The Collect follows this reading. The prayer opens with an allusion to Psalm 8. Herod’s action in the slaughter was a perversion of that Psalm: God had created man as the crown of creation, and yet Herod, given a place of rule analogous to that assigned to man in the Psalm, abused his position to carry out the wholesale butchery of the weakest members of the human race.

The “babes and sucklings” proclaimed praise, yes; “not,” however, “by speaking, but by dying.” They were infantes, “the unspeaking,” and the only sound that would have been heard from their lips on that day was a cry of terror and agony. Their dying was their testimony to the wickedness of rule without law and their screams a rebuke of Antichrist.

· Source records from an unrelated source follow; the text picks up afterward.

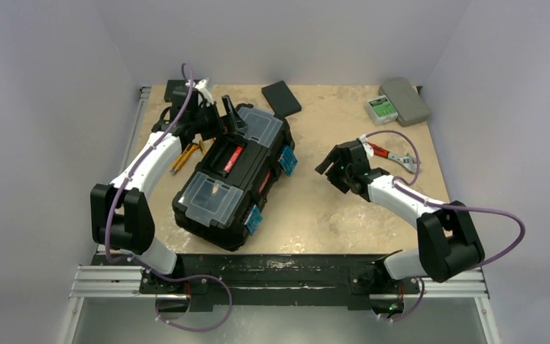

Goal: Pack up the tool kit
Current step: Close the toolbox at the center of the board.

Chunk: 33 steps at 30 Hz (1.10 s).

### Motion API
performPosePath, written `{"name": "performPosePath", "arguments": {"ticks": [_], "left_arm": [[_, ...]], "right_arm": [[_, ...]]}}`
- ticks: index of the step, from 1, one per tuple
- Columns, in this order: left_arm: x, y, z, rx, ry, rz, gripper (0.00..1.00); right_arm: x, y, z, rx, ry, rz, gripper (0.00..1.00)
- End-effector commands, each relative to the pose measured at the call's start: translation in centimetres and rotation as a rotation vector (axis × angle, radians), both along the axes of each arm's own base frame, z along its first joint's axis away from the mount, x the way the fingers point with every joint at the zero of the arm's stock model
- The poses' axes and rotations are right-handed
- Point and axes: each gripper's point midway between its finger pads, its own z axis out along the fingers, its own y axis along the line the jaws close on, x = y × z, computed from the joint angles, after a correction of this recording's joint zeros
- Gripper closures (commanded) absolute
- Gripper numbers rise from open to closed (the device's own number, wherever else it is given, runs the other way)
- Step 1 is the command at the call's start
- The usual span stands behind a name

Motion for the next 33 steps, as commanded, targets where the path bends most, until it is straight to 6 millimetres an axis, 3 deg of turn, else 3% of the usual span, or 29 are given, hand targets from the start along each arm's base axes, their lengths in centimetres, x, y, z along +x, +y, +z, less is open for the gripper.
{"name": "performPosePath", "arguments": {"ticks": [1, 5, 9, 11, 14, 15, 17, 24, 33], "left_arm": [[-1.8, 0.4, 2.7, 0.012, -0.022, 0.005, 0.02], [-1.0, 2.2, 4.5, 0.039, -0.035, 0.065, 0.07], [0.4, 4.3, 4.4, 0.047, 0.006, 0.135, 0.42], [1.2, 4.8, 4.6, 0.041, 0.010, 0.146, 0.50], [2.7, 5.8, 4.5, 0.048, 0.028, 0.168, 0.60], [3.1, 6.2, 4.4, 0.052, 0.035, 0.175, 0.70], [4.1, 6.7, 4.1, 0.062, 0.047, 0.186, 1.00], [6.9, 5.9, 0.2, 0.063, 0.139, 0.140, 1.00], [6.1, 1.5, -5.3, -0.011, 0.232, 0.010, 1.00]], "right_arm": [[0.3, -0.3, 1.8, -0.067, -0.045, 0.029, 0.32], [0.8, 0.8, 2.7, -0.079, -0.055, 0.062, 0.42], [1.2, 2.3, 2.9, -0.065, -0.045, 0.103, 0.70], [1.3, 2.9, 3.2, -0.064, -0.048, 0.111, 0.87], [1.1, 3.6, 3.0, -0.078, -0.029, 0.116, 1.00], [1.1, 3.7, 2.8, -0.084, -0.017, 0.108, 1.00], [1.0, 4.1, 2.4, -0.097, 0.007, 0.096, 1.00], [1.8, 6.0, 0.8, -0.127, 0.110, 0.045, 1.00], [3.9, 10.2, -0.2, -0.041, 0.078, 0.148, 1.00]]}}
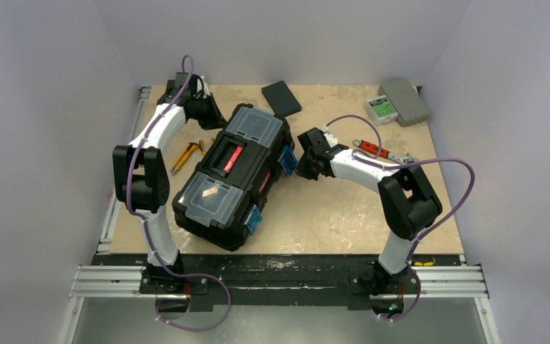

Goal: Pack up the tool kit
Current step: Close the toolbox at the center of the board.

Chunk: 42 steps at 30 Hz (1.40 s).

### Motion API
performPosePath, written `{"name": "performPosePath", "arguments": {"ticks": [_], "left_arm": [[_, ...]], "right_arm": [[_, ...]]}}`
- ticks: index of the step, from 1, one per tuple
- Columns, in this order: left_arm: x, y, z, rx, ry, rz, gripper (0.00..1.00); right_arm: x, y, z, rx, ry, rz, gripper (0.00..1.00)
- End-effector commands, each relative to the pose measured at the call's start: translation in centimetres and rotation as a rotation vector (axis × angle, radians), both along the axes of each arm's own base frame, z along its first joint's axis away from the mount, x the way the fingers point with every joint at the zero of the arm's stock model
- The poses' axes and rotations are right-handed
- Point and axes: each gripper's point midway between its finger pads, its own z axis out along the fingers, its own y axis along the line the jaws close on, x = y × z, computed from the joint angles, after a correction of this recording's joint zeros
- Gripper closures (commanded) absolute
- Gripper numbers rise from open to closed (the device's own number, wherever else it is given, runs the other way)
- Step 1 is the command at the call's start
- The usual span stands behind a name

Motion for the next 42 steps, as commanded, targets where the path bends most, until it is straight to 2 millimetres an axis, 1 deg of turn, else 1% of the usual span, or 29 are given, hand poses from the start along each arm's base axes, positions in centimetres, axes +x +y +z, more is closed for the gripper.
{"name": "performPosePath", "arguments": {"ticks": [1, 7, 11, 14, 16, 22, 27, 32, 34, 38, 42], "left_arm": [[-0.6, -3.1, -0.6, -0.071, -0.019, -0.097, 1.00], [-2.3, -4.9, -3.9, -0.102, 0.044, -0.144, 1.00], [-3.4, -6.6, -5.9, -0.120, 0.055, -0.172, 1.00], [-4.0, -7.6, -7.2, -0.124, 0.074, -0.207, 1.00], [-4.2, -8.0, -7.6, -0.129, 0.081, -0.223, 1.00], [-4.9, -8.1, -8.2, -0.143, 0.095, -0.240, 1.00], [-5.9, -8.2, -8.6, -0.154, 0.111, -0.251, 1.00], [-6.3, -8.4, -8.6, -0.173, 0.121, -0.261, 1.00], [-6.4, -8.5, -8.6, -0.179, 0.121, -0.262, 1.00], [-6.5, -8.6, -8.4, -0.201, 0.118, -0.261, 1.00], [-6.9, -9.0, -8.3, -0.230, 0.120, -0.270, 1.00]], "right_arm": [[2.0, 2.9, 2.1, 0.097, -0.080, 0.042, 1.00], [3.5, 5.0, 2.1, 0.136, -0.093, 0.095, 1.00], [3.8, 6.1, 1.7, 0.143, -0.085, 0.121, 1.00], [4.1, 6.9, 1.8, 0.159, -0.101, 0.142, 1.00], [4.3, 7.5, 2.0, 0.178, -0.112, 0.156, 1.00], [5.5, 8.4, 2.3, 0.197, -0.129, 0.151, 1.00], [6.9, 9.6, 2.7, 0.244, -0.171, 0.134, 1.00], [8.5, 10.8, 3.8, 0.292, -0.217, 0.124, 1.00], [9.0, 11.0, 4.0, 0.303, -0.231, 0.111, 1.00], [10.5, 11.7, 4.9, 0.341, -0.314, 0.104, 1.00], [12.0, 12.7, 4.9, 0.360, -0.345, 0.106, 1.00]]}}
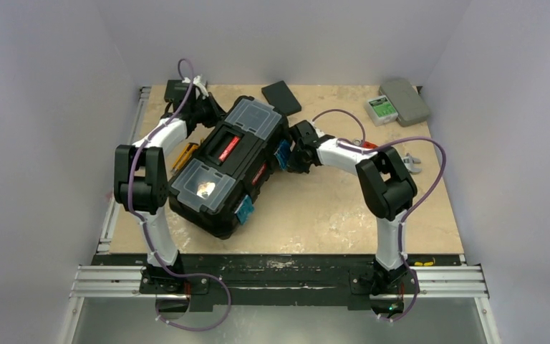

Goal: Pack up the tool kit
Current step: Close the toolbox at the center of the board.

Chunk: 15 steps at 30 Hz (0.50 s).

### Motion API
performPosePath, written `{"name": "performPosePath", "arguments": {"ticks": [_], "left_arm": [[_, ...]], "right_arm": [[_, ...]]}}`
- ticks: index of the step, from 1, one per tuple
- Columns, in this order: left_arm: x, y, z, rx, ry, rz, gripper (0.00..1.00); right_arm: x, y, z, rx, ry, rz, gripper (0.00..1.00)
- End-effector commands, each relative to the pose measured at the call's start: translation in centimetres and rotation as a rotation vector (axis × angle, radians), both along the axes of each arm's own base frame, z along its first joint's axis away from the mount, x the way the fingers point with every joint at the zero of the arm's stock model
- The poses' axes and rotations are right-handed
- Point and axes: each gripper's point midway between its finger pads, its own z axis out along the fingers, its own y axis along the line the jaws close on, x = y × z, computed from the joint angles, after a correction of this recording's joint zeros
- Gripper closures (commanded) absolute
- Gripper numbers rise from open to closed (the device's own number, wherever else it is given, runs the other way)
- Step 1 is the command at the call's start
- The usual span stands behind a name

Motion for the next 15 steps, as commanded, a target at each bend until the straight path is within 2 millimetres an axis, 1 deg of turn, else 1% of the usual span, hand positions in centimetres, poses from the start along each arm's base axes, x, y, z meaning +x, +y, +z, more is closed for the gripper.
{"name": "performPosePath", "arguments": {"ticks": [1, 5, 7, 12, 15], "left_arm": [[-9.2, -6.6, -6.3, -0.094, 0.318, -0.258, 1.00], [-9.7, -6.8, -6.3, -0.108, 0.320, -0.275, 1.00], [-9.7, -6.9, -6.4, -0.114, 0.321, -0.280, 1.00], [-9.8, -7.6, -6.5, -0.152, 0.323, -0.299, 1.00], [-10.1, -8.6, -6.6, -0.158, 0.331, -0.325, 1.00]], "right_arm": [[9.5, 9.8, 8.6, 0.375, -0.407, -0.005, 1.00], [10.4, 10.7, 8.5, 0.409, -0.424, -0.005, 1.00], [10.8, 10.8, 8.5, 0.421, -0.436, -0.012, 1.00], [10.9, 11.6, 9.0, 0.457, -0.456, 0.008, 1.00], [11.0, 11.9, 9.5, 0.460, -0.464, 0.024, 1.00]]}}
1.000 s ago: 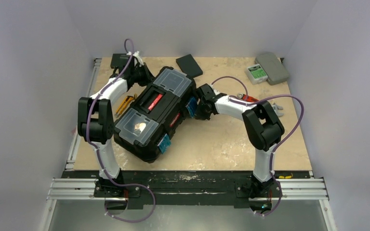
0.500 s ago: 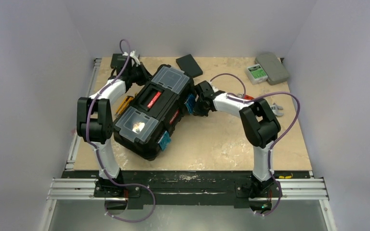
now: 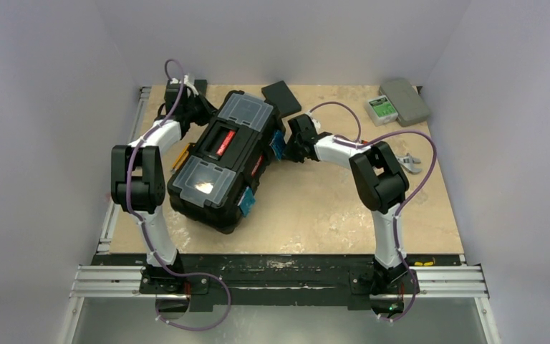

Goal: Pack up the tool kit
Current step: Close the toolbox at the center of the board.

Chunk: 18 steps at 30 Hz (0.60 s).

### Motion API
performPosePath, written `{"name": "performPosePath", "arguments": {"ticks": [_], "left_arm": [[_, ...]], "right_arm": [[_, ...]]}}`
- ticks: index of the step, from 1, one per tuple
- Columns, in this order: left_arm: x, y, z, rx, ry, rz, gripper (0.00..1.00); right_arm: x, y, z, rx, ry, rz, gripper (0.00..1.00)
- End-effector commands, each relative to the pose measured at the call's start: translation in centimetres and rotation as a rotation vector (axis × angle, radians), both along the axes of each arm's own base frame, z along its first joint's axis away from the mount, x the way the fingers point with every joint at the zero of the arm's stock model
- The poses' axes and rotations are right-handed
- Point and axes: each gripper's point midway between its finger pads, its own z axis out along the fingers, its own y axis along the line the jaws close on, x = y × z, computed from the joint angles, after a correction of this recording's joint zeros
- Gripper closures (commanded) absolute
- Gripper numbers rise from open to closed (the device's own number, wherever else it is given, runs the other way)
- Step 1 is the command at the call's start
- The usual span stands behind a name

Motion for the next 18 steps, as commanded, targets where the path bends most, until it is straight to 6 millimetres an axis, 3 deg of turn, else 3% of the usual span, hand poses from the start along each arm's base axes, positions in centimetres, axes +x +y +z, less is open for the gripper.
{"name": "performPosePath", "arguments": {"ticks": [1, 10, 18], "left_arm": [[-11.8, -12.0, -6.6, -0.138, 0.344, -0.460, 1.00], [-13.3, -14.7, -6.1, -0.145, 0.376, -0.509, 1.00], [-16.2, -17.0, -7.3, -0.098, 0.429, -0.553, 1.00]], "right_arm": [[5.4, 9.8, 9.2, 0.377, -0.329, 0.036, 1.00], [5.3, 10.7, 11.1, 0.397, -0.365, 0.094, 1.00], [5.1, 11.9, 12.8, 0.427, -0.381, 0.127, 1.00]]}}
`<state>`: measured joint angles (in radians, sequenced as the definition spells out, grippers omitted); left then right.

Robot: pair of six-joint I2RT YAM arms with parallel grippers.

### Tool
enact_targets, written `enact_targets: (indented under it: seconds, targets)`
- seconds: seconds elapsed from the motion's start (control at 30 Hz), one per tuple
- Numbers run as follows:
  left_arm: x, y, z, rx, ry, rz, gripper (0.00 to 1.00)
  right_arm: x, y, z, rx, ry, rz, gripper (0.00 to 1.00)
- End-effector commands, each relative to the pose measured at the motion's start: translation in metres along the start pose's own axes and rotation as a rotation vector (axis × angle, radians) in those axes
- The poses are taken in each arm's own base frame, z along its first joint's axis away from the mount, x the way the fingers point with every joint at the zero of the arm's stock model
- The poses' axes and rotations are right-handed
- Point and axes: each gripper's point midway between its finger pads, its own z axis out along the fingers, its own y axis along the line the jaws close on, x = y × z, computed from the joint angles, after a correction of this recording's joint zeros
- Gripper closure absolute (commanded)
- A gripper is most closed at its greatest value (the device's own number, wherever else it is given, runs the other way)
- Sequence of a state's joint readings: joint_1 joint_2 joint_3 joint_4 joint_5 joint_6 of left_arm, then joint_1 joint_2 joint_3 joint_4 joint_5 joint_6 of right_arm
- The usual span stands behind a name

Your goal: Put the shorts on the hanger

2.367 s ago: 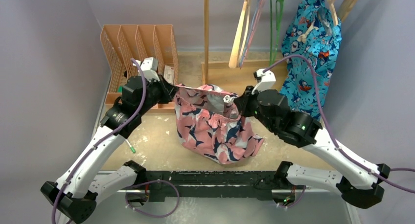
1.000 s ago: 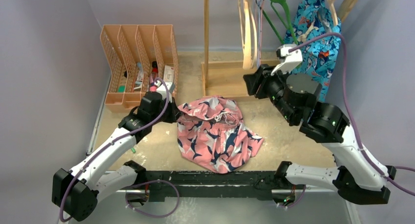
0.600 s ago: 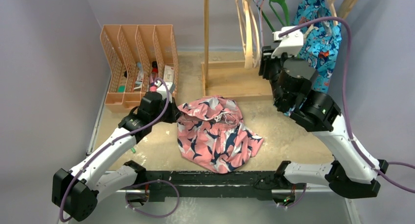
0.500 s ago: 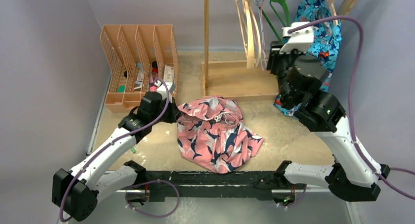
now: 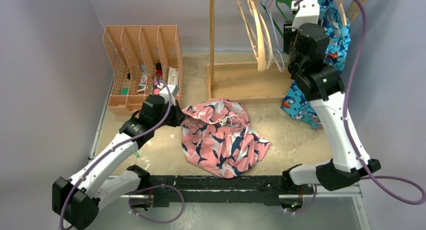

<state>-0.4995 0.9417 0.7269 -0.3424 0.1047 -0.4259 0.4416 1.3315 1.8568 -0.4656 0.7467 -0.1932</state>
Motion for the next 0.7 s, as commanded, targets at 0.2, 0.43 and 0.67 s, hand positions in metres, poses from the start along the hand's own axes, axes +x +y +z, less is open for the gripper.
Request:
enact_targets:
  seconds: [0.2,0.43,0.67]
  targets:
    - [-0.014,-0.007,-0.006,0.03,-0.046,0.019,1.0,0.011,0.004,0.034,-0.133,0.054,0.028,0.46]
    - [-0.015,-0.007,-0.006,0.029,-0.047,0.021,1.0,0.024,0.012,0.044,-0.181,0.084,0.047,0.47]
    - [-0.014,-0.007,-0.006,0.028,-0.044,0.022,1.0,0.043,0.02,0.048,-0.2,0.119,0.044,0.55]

The prayer then beseeches God for a dying of our own: a massacre of the Herodian desires that lurk within all of us, which are anything but innocent. For we all carry the contagion, a moribund disease that would metastasize and eat our life from the inside absent the intervention of the Divine Physician.

In place of our internal love affair with death, our romantic and wheedling coaxing of that which wants to kill us, we ask for God’s grace to give us strength unto life, so that we who have tongues may ourselves proclaim God’s praise with intelligible speech, even as Psalm 8 says the infants do in their own mysterious and non-verbal way. But we ask more than that; we ask that we would proclaim God’s praise “not only with our lips, but in our lives,” as the General Thanksgiving for Evening Prayer in The Book of Common Prayer puts it.

Jesus was one of the infants of Bethlehem, and he escaped Herod’s decree and slaughter. But he did so only to forestall his death until the divinely appointed time. By that death, sins, even sins of the most heinous kind, can be forgiven. By that death, our own evils can be killed within us as we are made alive in him.

And so:

Let us pray.

The Collect

O GOD, who out of the mouth of babes and sucklings hast ordained strength, and whose praise the slaughtered infants of Bethlehem proclaimed, not by speaking, but by dying; mortify and kill in us, we beseech Thee, all evil propensities and wrong desires, and so strengthen us by thy grace, that the same holy faith, which we own with our tongues, we may confess also by the innocency of our lives: to the glory of thy great name, through Jesus Christ, our Lord. Amen.2

  1. This seems to me something of a stretch as far as a real accounting for why this day is placed where it is, but appears to be rather a creative and speculative attempt at an explanation of fact that already are what they are for other reasons.
  2. The Collect for the Holy Innocents is almost identical to that found in the BCP for this day.

By E.J. Hutchinson

E.J. Hutchinson is Assistant Professor of Classics at Hillsdale College.